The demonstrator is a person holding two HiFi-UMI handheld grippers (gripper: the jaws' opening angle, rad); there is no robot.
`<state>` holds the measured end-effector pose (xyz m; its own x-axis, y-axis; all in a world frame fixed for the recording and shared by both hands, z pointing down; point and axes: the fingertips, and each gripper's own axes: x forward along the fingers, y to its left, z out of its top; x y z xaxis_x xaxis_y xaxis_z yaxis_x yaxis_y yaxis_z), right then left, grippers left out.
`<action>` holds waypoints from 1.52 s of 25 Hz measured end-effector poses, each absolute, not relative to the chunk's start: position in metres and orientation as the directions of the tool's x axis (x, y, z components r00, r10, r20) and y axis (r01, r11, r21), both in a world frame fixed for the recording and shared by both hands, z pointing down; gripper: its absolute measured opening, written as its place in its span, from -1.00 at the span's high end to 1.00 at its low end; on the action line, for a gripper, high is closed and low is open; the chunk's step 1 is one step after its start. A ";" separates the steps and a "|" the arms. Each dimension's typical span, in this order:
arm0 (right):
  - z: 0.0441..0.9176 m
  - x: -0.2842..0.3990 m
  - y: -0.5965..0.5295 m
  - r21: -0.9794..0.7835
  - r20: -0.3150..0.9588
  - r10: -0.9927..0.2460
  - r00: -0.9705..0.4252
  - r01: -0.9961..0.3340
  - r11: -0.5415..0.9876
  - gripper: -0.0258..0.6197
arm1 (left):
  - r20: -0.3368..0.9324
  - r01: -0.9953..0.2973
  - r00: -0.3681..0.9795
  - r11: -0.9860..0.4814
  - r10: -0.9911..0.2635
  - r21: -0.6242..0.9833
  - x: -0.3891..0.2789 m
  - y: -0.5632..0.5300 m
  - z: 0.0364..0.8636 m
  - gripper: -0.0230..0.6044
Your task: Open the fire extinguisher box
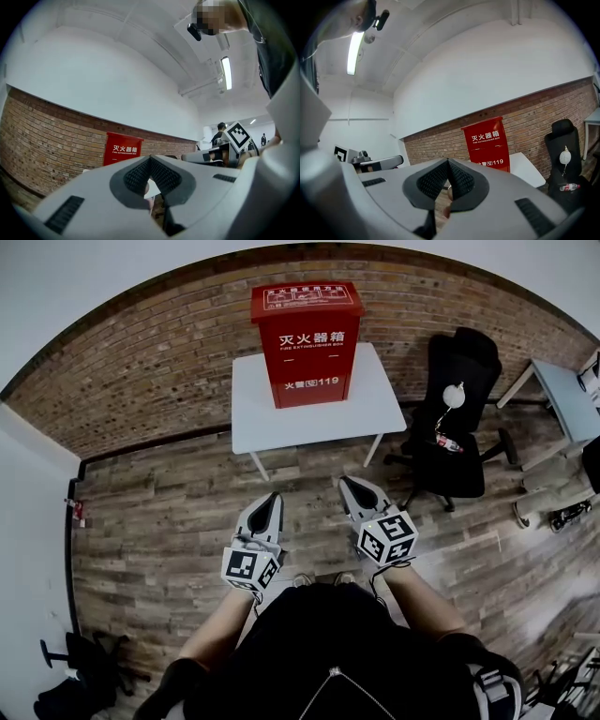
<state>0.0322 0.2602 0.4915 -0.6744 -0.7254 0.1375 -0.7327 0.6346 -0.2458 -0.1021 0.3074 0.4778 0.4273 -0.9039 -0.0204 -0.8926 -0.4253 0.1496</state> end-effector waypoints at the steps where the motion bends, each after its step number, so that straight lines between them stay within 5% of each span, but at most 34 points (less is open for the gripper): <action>1: 0.492 0.029 0.259 -0.245 0.136 -0.727 -0.673 -0.734 0.633 0.87 | -0.020 -0.890 0.432 -0.430 -0.902 0.153 -0.106 0.305 0.479 0.77; 24: 0.513 0.015 0.191 -0.229 0.189 -0.796 -0.575 -0.814 0.534 0.87 | -0.002 -0.831 0.531 -0.522 -0.847 0.192 -0.129 0.220 0.502 0.77; 38: 0.507 0.047 0.032 -0.259 0.182 -0.746 -0.640 -0.763 0.592 0.87 | 0.025 -0.877 0.458 -0.448 -0.888 0.174 -0.098 0.078 0.499 0.77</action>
<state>0.0472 0.0315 0.5074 -0.6404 -0.7462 0.1817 -0.7633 0.5920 -0.2587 -0.0981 0.0781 0.4990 0.4583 -0.8885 0.0249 -0.8772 -0.4476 0.1737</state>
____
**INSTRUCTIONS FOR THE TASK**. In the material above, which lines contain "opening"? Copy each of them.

**WORKED SOLUTION**.
The demonstrator is a person holding two HiFi-UMI handheld grippers (gripper: the jaws' opening angle, rad); there is no robot.
`<action>` holds waypoints from 1.52 s of 25 Hz measured end-effector poses, each absolute, not relative to the chunk's start: position in metres and orientation as the directions of the tool's x axis (x, y, z components r00, r10, r20) and y axis (r01, r11, r21), both in a world frame fixed for the recording and shared by both hands, z pointing down; gripper: its absolute measured opening, written as its place in its span, from -1.00 at the span's high end to 1.00 at its low end; on the action line, for a gripper, high is closed and low is open; the chunk's step 1 is one step after its start. A ";" separates the steps and a "|" the arms. Each dimension's typical span, in this order:

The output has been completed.